Google is taking another stab at text-to-video generation with Lumiere, a new AI model that can create surprisingly high-quality content.
The tech giant has certainly come a long way since the days of Imagen Video. Topics inside Lumiere videos are no longer these nightmarish creatures with melting faces. Now it looks much more realistic. Sea turtles look like sea turtles, animal fur has the right texture, and the people in AI clips have genuine smiles (for the most part). Plus, there’s very little of the strange jerky motion seen with other generative text-to-video AIs. The movement is smooth as butter for the most part. Inbar Mosseri, research team leader at Google Research, published a video on her YouTube channel demonstrating Lumiere’s capabilities.
Google has put a lot of work into making Lumiere’s content as lifelike as possible. The development team achieved this by implementing something called Space-Time U-Net Architecture (STUNet). The technology behind STUNet is quite complex. But if Ars Technica explainsThis allows Lumiere to understand where objects are in a video, how they move and change and display these actions simultaneously, resulting in a smooth creation.

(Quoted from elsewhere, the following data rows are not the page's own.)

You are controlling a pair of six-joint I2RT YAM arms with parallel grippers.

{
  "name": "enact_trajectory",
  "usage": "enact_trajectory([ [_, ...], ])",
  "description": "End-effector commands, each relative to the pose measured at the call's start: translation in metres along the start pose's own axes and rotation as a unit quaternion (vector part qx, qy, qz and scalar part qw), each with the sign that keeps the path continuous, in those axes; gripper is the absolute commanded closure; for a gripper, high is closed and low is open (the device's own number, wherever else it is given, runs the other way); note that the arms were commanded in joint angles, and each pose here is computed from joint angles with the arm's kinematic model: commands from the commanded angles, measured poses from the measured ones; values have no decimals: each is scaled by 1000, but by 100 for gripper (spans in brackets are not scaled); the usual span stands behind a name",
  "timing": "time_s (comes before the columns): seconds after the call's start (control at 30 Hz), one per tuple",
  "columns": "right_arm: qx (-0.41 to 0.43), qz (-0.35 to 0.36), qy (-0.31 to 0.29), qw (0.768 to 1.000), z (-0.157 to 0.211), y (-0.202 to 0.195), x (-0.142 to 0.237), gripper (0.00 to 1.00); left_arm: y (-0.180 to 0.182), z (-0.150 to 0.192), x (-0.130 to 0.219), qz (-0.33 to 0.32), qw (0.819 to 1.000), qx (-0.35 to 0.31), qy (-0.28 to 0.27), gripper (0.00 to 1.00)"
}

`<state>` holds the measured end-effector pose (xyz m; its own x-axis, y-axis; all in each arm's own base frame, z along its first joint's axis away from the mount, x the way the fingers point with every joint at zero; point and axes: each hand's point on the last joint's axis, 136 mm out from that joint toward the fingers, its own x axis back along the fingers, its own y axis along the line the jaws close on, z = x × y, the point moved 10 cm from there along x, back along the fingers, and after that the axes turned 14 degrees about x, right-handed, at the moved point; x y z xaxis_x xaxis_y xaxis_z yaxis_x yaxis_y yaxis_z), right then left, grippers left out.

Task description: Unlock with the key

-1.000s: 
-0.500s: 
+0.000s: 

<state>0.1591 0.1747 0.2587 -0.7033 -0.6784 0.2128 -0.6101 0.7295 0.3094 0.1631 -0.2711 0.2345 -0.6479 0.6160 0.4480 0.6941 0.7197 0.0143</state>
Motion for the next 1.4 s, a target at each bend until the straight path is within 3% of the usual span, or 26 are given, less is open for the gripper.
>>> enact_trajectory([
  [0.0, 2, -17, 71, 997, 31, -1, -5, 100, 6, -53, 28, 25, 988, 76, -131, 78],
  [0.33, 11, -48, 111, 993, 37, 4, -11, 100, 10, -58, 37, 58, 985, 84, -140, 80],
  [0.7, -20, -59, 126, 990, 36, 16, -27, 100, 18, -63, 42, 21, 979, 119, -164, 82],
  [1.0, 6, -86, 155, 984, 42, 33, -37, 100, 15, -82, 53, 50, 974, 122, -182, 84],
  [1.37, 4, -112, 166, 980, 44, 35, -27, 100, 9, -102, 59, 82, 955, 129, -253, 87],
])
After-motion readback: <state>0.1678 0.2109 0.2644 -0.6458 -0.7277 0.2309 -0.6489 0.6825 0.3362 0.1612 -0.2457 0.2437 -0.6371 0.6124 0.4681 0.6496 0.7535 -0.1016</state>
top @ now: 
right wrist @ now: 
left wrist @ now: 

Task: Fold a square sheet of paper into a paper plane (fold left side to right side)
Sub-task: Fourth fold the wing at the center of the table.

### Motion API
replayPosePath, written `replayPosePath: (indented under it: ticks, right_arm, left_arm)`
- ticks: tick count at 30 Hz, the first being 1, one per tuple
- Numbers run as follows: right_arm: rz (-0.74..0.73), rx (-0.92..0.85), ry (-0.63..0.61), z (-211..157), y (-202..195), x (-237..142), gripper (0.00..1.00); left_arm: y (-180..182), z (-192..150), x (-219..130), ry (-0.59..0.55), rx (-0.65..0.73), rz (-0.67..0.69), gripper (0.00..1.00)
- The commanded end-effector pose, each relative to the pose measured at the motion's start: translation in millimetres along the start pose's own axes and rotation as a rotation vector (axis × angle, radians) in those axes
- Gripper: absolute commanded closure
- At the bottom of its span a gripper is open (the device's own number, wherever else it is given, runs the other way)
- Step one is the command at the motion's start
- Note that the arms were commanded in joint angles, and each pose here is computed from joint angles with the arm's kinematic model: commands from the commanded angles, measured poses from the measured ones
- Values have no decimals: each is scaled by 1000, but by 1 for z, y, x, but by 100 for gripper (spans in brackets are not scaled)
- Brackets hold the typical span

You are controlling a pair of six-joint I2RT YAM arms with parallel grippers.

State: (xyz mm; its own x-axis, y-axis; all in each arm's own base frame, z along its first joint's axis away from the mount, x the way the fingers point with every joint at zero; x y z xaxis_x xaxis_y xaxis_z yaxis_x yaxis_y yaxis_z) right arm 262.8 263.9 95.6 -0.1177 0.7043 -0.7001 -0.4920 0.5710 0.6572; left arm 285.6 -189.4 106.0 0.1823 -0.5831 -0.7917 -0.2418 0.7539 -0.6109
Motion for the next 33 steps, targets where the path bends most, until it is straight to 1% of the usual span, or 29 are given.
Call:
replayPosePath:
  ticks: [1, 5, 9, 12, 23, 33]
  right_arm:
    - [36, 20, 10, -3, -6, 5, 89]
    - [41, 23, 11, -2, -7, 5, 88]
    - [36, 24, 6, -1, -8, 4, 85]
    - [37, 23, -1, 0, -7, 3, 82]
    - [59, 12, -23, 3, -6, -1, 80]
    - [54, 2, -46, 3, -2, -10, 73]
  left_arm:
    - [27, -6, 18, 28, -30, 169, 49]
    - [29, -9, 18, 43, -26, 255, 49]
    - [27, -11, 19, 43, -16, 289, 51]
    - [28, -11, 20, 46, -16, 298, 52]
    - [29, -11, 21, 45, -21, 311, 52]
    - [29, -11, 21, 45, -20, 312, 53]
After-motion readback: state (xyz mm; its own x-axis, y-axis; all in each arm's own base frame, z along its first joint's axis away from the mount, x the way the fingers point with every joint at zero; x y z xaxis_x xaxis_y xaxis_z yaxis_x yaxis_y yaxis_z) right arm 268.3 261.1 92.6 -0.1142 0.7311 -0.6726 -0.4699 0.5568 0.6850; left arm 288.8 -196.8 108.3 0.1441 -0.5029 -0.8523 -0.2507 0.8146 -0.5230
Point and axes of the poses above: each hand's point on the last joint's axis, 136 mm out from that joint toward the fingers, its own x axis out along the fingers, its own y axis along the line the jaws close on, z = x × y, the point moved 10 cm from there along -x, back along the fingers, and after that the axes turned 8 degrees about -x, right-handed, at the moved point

This conflicts with other generative platforms that capture keyframes in clips first and then fill in the gaps. This results in the jerky movement the technology is known for.
Well rested
In addition to text-to-video generation, Lumiere has plenty of features in its toolkit, including multimodality support.
Users can upload source images or videos to the AI so it can edit them according to their specifications. For example, you can upload an image of woman with a pearl earring by Johannes Vermeer and make it into a short clip where she laughs instead of staring blankly. Lumiere also has an ability called Cinemagraph, which can animate highlighted parts of images.
Google demonstrates this by selecting a butterfly sitting on a flower. Thanks to the AI, the output video shows the butterfly flapping its wings while the flowers around it remain still.
Especially when it comes to video, things get impressive. Video Inpainting, another feature, works similarly to Cinemagraph in that the AI can edit parts of clips. The green patterned dress for a woman can be changed to shiny gold or black. Lumiere goes one step further by offering Video Stylization for changing video subjects. An ordinary car driving on the road can be converted into a vehicle made entirely of wood or Lego bricks.
Still in the making
It is unknown if there are plans to launch Lumiere to the public or if Google plans to implement it as a new service.
We might see the AI appear on a future Pixel phone as the evolution of Magic Editor. If you’re not familiar with it, Magic Editor uses “AI processing (to) intelligently change” spaces or objects in photos on the Pixel 8. Video Inpainting seems to us to be a natural development for the technology.
For now, it looks like the team will keep it behind closed doors. As impressive as this AI may be, there are still problems. There are choppy animations present. In other cases, subjects have limbs that warp into mush. If you would like to learn more, you can find Google’s research report on Lumiere at Cornell University’s arXiv website. Be warned: it is a compact book.
And check out Ny Breaking’s roundup of the best AI art generators for 2024.